Could you please perform: - a performance test of the new kernel - a performance test of the new kernel with the patch applied?
Thanks,
Kim
*From:* Jordan Holt jordan.holt@sightlineapplications.com *Sent:* Friday, February 24, 2023 1:15 PM *To:* Dmitry Baryshkov dmitry.baryshkov@linaro.org; Kim Steiner kim.steiner@sightlineapplications.com *Cc:* Paul Neuhardt paul.neuhardt@linaro.org; sightlineapplications@lists.linaro.org *Subject:* Low temperature GPU hang testing
Hi Dmitry,
I am running the 4000 as follows to cause the GPU hang bug:
- Board in a freezer – ours isn’t super controllable, but a thermometer says it is at -18C.
- Set up so that you can cycle the board power – needed when you hit the crash
- I have a small fan in the freezer pointed at the board with a power cord coming out so that I can turn it on and off.
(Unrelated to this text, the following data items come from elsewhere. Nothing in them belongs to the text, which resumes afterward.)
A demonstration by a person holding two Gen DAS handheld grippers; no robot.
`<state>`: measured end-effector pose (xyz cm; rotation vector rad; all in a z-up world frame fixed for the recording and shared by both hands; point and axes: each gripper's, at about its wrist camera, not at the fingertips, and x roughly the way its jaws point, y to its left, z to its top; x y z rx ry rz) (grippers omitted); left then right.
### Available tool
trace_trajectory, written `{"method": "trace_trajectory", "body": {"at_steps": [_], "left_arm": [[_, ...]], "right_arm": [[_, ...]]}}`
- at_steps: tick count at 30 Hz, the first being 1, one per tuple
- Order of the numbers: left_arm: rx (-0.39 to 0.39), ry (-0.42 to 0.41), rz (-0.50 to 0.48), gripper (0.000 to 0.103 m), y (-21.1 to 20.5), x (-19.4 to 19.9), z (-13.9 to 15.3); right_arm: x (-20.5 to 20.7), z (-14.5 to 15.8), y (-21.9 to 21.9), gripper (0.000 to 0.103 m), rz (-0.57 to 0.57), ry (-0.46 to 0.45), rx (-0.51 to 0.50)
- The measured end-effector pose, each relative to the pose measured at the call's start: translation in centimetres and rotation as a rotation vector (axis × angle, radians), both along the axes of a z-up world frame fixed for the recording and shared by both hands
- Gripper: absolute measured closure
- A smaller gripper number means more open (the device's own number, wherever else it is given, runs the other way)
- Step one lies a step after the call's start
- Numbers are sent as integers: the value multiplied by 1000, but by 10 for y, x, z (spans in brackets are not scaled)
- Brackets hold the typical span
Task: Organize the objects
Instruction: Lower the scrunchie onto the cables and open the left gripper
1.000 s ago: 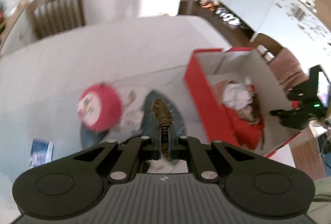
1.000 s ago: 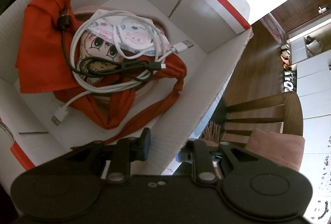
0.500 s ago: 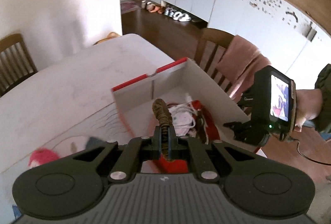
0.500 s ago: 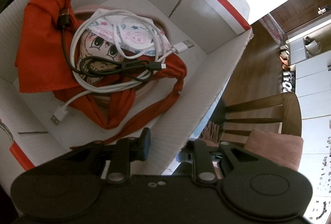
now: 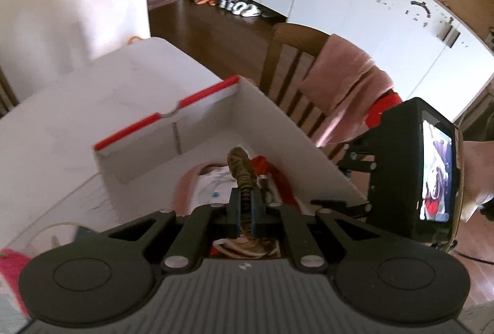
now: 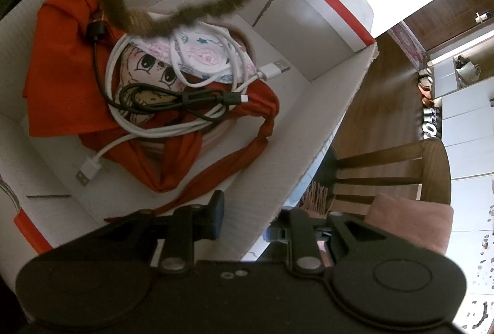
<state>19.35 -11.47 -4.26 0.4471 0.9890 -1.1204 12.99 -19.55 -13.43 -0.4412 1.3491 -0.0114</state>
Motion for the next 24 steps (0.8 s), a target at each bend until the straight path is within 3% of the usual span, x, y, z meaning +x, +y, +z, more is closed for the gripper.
{"method": "trace_trajectory", "body": {"at_steps": [10, 24], "left_arm": [[32, 144, -47, 99, -8, -12, -32], [167, 172, -68, 98, -3, -24, -71]], "right_arm": [[0, 0, 0, 80, 1, 2, 4], [1, -2, 0, 80, 5, 3, -1]]}}
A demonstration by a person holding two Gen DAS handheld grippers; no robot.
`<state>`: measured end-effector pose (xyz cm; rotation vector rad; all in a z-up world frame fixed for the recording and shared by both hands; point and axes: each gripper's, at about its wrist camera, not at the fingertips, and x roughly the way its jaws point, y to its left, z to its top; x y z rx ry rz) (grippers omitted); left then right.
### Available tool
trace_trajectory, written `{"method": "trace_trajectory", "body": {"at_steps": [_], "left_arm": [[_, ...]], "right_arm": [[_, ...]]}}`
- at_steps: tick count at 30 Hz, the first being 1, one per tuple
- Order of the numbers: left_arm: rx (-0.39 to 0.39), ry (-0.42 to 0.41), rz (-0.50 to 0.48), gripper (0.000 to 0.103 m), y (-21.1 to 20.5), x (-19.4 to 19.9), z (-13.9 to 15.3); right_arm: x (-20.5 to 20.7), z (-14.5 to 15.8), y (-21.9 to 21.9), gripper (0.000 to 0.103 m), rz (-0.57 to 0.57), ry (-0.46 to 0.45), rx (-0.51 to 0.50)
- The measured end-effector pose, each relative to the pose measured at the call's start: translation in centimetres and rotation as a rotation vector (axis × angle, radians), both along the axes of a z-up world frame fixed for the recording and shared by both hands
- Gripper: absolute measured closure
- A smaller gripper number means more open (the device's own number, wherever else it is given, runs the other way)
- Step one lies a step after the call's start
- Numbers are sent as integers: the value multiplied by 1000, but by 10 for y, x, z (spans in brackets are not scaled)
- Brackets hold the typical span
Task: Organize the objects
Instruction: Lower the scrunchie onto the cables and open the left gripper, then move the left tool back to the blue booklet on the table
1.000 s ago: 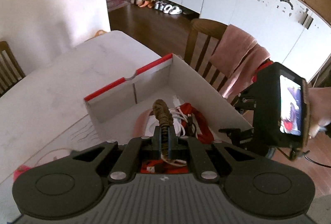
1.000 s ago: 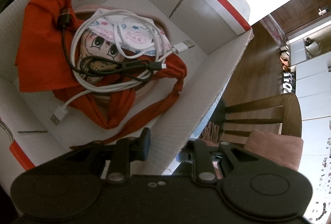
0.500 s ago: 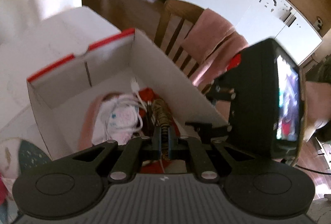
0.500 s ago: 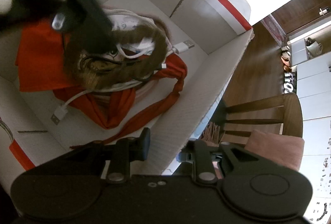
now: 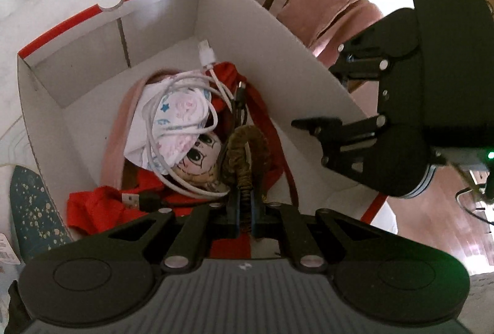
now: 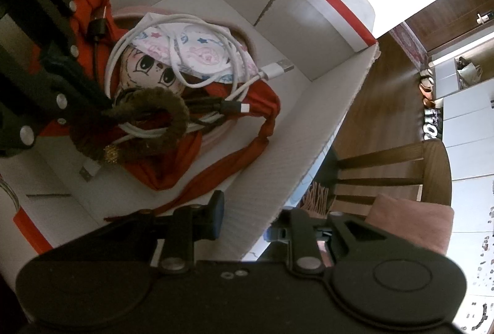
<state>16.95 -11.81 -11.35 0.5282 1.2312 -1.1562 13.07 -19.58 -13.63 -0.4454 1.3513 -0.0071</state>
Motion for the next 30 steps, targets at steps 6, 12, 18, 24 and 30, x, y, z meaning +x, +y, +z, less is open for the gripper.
{"method": "trace_trajectory", "body": {"at_steps": [6, 12, 18, 24, 30], "left_arm": [[11, -27, -21, 92, 5, -7, -3], [-21, -18, -31, 52, 12, -11, 2], [-48, -43, -38, 45, 22, -19, 12], [-115, -85, -16, 42, 41, -20, 39], [-172, -147, 59, 37, 76, -10, 67]], "right_arm": [[0, 0, 0, 80, 0, 0, -1], [0, 0, 1, 80, 3, 0, -3], [-1, 0, 1, 80, 2, 1, -4], [-1, 0, 1, 80, 4, 1, -6], [0, 0, 1, 80, 1, 1, -5]]}}
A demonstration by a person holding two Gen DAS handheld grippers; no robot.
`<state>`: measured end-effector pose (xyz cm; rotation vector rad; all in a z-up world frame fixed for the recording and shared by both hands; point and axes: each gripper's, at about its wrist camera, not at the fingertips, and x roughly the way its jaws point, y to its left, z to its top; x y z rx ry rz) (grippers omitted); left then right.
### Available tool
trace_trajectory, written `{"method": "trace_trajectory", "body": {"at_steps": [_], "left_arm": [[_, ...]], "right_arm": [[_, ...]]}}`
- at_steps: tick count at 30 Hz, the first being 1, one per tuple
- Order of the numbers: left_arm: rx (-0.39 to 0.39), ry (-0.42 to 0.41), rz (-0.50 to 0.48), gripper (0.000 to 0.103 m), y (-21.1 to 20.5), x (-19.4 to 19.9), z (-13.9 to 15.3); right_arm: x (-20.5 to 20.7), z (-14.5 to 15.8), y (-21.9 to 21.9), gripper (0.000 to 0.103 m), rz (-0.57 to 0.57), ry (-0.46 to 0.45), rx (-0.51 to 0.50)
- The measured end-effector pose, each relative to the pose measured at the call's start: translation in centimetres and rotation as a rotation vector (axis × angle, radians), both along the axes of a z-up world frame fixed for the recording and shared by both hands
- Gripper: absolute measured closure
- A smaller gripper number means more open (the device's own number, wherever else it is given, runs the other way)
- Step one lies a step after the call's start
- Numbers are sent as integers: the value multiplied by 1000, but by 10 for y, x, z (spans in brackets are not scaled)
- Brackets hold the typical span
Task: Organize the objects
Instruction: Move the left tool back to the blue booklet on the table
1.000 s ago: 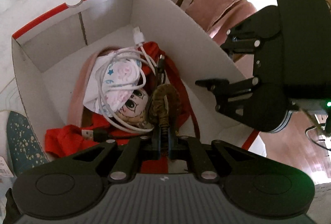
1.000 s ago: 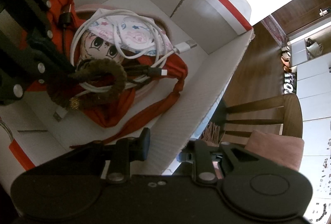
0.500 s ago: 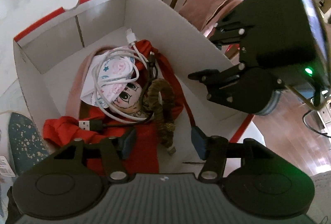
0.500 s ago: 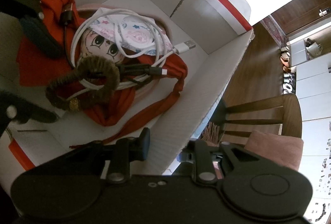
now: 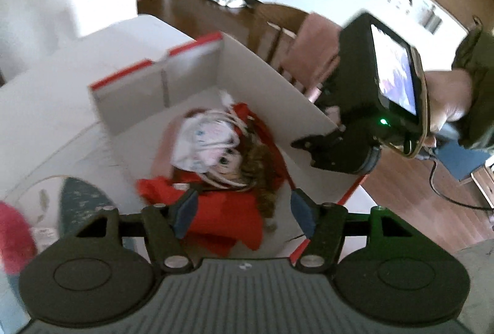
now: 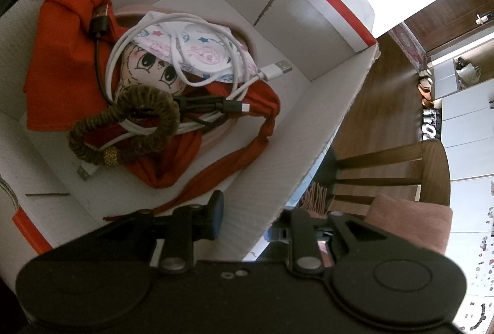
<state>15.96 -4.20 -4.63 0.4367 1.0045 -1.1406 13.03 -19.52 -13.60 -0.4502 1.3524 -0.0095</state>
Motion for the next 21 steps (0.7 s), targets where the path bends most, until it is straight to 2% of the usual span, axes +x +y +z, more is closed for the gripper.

- Default parameters on the 4000 except
- Cam 0 is set up with TestPattern Multi Car, 1080x1920, color
- Stream network video to your PC
- Parameters -> Save To Board
- View Performance Graphs, check Enable System Status and look at the Temperature value (see below)
- Try to get the temperature into the high 50’sF to low 60’sF (sorry it’s F instead of C!) and you will see: *Warning: GPU hang detected …* messages and jumpy video.
- Turn on the fan if the temperature is too high (usually not for very long)
- You can try turning on other processing temporarily if the temperature is too low, then turn these off once it warms up.
i.Enhance -> Contrast Mode = CLAHE
ii.Track -> Detect -> Mode = Aerial
- Occasionally, the whole system will crash, requires a power cycle
- Let’s get on a call if you are struggling to get it into the zone.
Thanks,
Jordan
*Jordan Holt | **CTO **| SightLine Applications Inc. |**Onboard Video**Processing****| *he/him | 503 724-9727**
-- With best wishes Dmitry